Liam has had a bunch of boring days. Given the severity of his acute illness at the start of this admission boring is definitely a good thing. He is awake and alert for longer periods, he is back on his home ventilator, his labs and other vitals are unremarkable (my favorite hospital word). At this point we are still far from getting out of here but much of that time is for his body to heal. The septic shock wreaked havoc on all of his organs but his G.I. is so sensitive and has such a history that it will take some finesse to get his gut started again. I’ll do a big picture recap after the admission is over if people are interested.

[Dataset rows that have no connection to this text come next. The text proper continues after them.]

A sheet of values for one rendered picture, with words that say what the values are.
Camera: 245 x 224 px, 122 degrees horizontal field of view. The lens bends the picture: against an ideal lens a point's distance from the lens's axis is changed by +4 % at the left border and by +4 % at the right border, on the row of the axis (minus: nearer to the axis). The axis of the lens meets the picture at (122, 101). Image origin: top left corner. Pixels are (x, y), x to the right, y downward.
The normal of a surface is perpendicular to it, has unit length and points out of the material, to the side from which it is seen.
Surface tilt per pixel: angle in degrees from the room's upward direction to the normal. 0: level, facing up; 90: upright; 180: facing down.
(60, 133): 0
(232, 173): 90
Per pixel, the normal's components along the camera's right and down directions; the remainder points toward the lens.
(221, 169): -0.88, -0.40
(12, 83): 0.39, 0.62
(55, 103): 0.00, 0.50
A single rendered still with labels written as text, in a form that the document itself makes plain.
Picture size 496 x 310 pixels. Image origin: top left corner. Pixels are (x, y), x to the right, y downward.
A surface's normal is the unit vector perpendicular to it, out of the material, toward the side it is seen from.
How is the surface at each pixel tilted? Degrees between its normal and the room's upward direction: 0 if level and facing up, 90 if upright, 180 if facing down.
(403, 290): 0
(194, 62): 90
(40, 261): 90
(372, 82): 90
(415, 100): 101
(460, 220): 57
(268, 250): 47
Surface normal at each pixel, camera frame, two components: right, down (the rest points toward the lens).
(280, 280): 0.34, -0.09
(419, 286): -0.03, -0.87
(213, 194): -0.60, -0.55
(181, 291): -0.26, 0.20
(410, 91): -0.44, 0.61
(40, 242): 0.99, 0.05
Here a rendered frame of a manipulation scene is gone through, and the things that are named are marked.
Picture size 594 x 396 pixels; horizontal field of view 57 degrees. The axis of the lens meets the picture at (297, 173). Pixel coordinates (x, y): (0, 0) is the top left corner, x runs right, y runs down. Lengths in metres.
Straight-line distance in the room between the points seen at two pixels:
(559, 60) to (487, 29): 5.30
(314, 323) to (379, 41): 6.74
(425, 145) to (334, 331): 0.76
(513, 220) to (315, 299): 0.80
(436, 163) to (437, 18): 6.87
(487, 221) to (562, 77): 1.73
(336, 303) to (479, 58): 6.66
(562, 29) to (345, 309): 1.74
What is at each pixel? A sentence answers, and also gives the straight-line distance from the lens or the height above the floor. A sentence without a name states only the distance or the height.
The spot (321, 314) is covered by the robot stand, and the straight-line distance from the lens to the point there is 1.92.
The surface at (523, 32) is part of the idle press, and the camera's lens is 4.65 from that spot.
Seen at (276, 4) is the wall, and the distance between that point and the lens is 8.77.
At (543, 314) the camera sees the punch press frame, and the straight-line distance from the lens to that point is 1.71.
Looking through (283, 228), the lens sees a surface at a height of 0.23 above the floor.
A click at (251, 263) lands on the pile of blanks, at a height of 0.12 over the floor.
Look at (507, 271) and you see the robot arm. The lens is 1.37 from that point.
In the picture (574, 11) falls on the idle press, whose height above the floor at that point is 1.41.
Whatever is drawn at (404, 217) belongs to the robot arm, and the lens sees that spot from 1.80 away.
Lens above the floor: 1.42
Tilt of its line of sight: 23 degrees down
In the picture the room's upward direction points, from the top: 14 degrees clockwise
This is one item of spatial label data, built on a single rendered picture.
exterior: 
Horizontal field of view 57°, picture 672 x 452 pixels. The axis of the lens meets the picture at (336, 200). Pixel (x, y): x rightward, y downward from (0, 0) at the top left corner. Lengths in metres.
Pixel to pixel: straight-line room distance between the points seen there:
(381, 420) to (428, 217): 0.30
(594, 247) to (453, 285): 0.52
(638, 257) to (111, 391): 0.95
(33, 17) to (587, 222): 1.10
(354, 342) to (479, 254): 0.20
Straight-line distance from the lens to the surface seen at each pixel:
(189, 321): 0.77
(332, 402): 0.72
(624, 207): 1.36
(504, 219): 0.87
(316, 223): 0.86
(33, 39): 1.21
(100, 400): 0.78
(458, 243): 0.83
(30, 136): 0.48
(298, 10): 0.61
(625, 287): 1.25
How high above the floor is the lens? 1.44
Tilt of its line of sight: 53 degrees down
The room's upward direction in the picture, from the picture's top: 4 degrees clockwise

Karin and I are tired but coping. As Liam heals being in the hospital gets more and more frustrating. In the beginning there is no room for worrying about when/if you will be discharged or how long it will take to get there. Acute illnesses call for acute focus on the here and now. One day, one hour, and sometimes even one single breath at a time. Like a carrot on a string, once the light of home is visible at the end of the tunnel it becomes harder and harder to forget, ignore, or deny the fact that we are not in our house as a family.

At the end of the day though, I think that Karin sums it up best when she says that if Liam can fight as hard as he does to get better, then we can too.

And as usual she’s absolutely right. Considering what Liam has gone through in the past three weeks I am in no place to complain about being tired or getting sick of hospital food.

We will get through this.

We always do.

That survival though is wholly dependant on the routine. The hospital schedule.

A few months ago people seemed to enjoy my post about our family sleep schedule and how we manage ’round-the-clock’ care. I can only assume then that there is some interest in what works for us to bring order and coverage to hour after hour of the constant stresses in the PICU. Overall, Liam has spent a little over a year of his three and a half in the hospital. (That year is actually less than anyone could have predicted when Liam was trached and vented. We have been very lucky.) So this is what works for us, but we have a specific set of circumstances that make this possible so your mileage may vary. I work in the building next door to this hospital and have supportive co-workers who understand if I need to run next door throughout the day. Also, my work schedule is not 9-5 which also makes things like attending Dr’s rounds every morning possible. And of course, we do manage to scrape by without Karin working outside the home which save for the fact that Liam is our only child, is the most important reason of all that we can make this work.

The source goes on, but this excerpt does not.